Problem:
Could you write out every record below exactly, leaving the pictures out?

Record set:

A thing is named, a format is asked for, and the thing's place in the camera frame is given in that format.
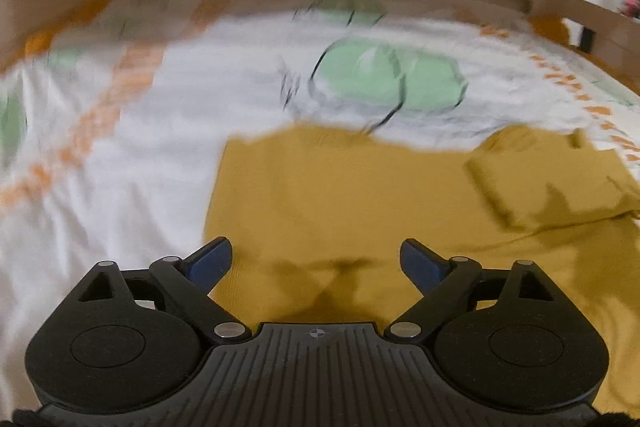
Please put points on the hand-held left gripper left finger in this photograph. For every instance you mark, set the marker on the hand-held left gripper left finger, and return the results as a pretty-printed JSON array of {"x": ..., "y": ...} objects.
[{"x": 211, "y": 264}]

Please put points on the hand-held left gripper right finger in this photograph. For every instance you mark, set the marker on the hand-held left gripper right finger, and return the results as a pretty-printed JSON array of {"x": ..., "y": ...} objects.
[{"x": 420, "y": 264}]

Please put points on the mustard yellow knit sweater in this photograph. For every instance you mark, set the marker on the mustard yellow knit sweater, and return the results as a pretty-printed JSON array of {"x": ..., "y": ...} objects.
[{"x": 325, "y": 207}]

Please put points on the white leaf-print bedsheet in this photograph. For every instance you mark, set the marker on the white leaf-print bedsheet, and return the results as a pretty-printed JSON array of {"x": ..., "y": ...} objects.
[{"x": 200, "y": 82}]

Task solution:
A thing is named, a format is asked for, and the thing's place in the camera frame is given in that format.
Please put points on the hand-held left gripper left finger in this photograph. For every instance you mark, set the marker on the hand-held left gripper left finger, and return the results as a pretty-printed JSON array of {"x": ..., "y": ...} objects.
[{"x": 211, "y": 264}]

Please put points on the hand-held left gripper right finger in this photograph. For every instance you mark, set the marker on the hand-held left gripper right finger, and return the results as a pretty-printed JSON array of {"x": ..., "y": ...} objects.
[{"x": 420, "y": 264}]

Please put points on the mustard yellow knit sweater in this photograph. For every instance you mark, set the marker on the mustard yellow knit sweater, and return the results as a pretty-printed JSON array of {"x": ..., "y": ...} objects.
[{"x": 325, "y": 207}]

Please put points on the white leaf-print bedsheet in this photograph. For every instance you mark, set the marker on the white leaf-print bedsheet, and return the results as a pretty-printed JSON array of {"x": ..., "y": ...} objects.
[{"x": 200, "y": 82}]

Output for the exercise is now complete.